Arrest rates were also higher than clearance rates. More people were arrested than cases closed. But since the 1960s, the two have effectively converged, so each arrest is now equivalent to a closed case.
Essentially, police departments have become more accurate but potentially less effective.
Defining Clearance And Arrest
Often arrests are considered synonymous with a case being closed or cleared and charges being brought, but not necessarily.
For example, somebody can be temporarily arrested but then released if there’s not enough evidence to bring charges. Multiple people can be temporarily arrested for the same crime before a charge is brought.
According to a 2024 paper in Annual Reviews, clearance can either mean a case is cleared by arrest—arrested, charged, or turned over to the courts—or clearance by exceptional means—a case is solved without arrest, like the death of the suspect. Clearance by exceptional means only accounts for “one in nine homicide clearances in recent years.”
A 2000 paper by researchers at the University of Maryland, Clearing Up Homicide Clearance Rates, defines a closed case as one that includes either an arrest, murder/suicide situation, or self-defense. In that review, arrests still account for the vast majority of cleared or closed cases.
An arrest warrant was issued and the suspect was arrested in 80 percent of the closed cases. In the remaining closed cases, the suspect was already in custody (17 percent), the homicide was a murder/suicide (2 percent), or the homicide was in self-defense (1 percent)
Clearances are not always one-to-one with murders, as in the case of one suspect responsible for multiple homicides.
There might be some discrepancy as to how arrest is defined—arrests that led to charges versus arrests that didn’t.

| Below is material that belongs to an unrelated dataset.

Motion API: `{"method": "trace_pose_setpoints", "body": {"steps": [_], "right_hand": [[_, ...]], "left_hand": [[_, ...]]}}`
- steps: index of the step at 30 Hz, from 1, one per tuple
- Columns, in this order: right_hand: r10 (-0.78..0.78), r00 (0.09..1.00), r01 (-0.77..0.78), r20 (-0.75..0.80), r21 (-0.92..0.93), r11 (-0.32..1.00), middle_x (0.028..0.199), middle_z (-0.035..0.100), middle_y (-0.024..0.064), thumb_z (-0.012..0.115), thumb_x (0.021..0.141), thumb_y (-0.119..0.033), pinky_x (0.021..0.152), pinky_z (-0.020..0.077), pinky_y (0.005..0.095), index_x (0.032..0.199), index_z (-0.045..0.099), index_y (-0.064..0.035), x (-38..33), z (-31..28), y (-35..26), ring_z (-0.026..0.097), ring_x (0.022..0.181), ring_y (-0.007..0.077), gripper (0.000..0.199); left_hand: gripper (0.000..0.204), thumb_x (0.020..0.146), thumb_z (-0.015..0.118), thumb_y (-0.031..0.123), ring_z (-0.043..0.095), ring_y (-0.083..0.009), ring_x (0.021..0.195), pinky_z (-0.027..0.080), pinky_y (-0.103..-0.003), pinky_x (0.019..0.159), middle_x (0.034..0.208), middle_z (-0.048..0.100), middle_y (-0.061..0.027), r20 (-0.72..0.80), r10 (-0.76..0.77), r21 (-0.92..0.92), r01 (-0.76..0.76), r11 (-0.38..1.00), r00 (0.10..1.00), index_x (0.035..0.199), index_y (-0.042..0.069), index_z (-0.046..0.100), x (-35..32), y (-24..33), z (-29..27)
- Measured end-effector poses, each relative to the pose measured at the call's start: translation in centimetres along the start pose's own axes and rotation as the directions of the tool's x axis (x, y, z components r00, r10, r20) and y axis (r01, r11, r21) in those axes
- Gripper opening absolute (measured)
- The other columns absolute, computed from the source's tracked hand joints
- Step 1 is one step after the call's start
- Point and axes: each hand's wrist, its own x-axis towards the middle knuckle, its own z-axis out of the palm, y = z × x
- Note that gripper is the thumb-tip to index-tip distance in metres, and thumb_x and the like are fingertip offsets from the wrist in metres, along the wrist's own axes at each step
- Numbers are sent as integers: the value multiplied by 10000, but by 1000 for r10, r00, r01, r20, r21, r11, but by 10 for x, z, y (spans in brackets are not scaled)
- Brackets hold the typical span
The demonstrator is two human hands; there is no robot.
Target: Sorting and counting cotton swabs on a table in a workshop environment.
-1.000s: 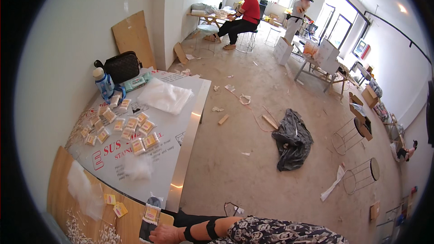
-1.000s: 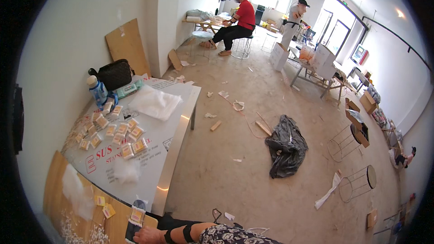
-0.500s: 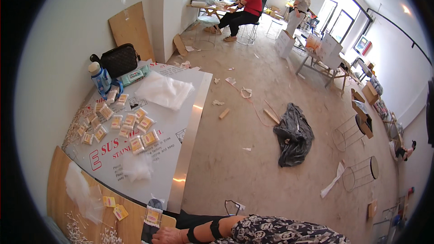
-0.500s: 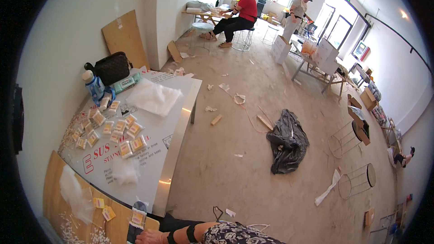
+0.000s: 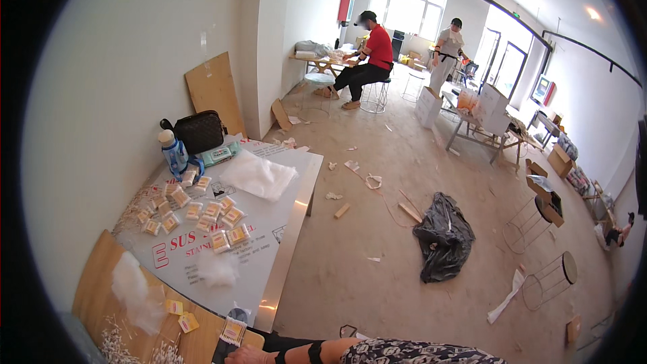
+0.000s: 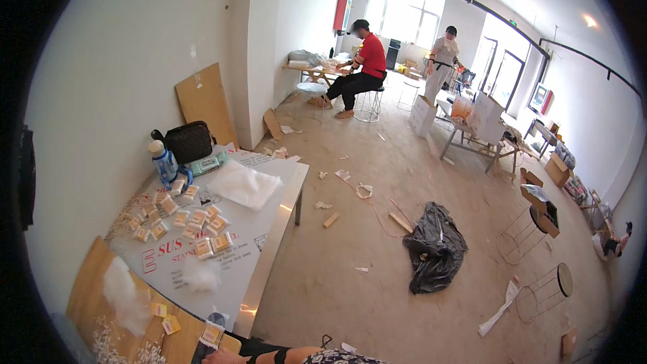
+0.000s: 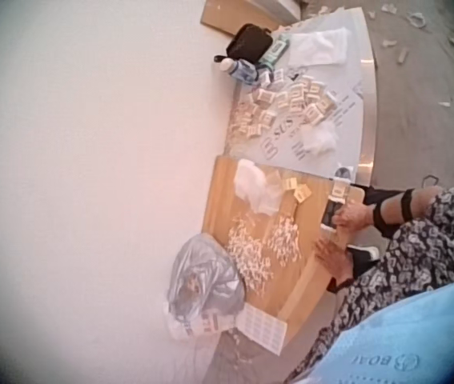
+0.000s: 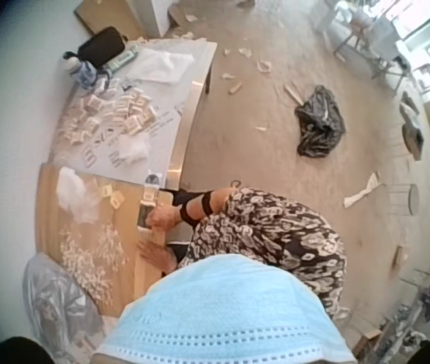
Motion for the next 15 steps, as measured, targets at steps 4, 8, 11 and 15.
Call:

For example, in 1980, when the national arrest rate for homicide was over 100 percent, New York City had 1,821 homicides, and 1,167 arrests—a 64 percent arrest rate—according to a report from OJP. Either the largest American city with one of the largest murder rates at the time was an anomaly or they might only be counting arrests that led to charges and a case cleared.
Chicago’s High Arrest Rate
That Annual Reviews paper, while skeptical of the clearance rate decline, does believe the declining clearance trend to be accurate because of research from another paper, Homicides in Chicago, 1965–1995. That paper documents an even starker decline for the windy city than the national rate, going from 91 percent in 1965 to 57 percent by 1994.
Annual reports from the Chicago police department confirm that clearance rates were indeed high, like this one from 1965 listing an impeccable clearance rate of 93.9 percent.
But unlike the New York City numbers, the number of arrests were more than the number of murder cases, similar to the national rate.
There were 480 arrests for murder and non-negligent manslaughter in 1965 when there were 395 murders—as if the police department regularly arrested multiple people for the same homicide case.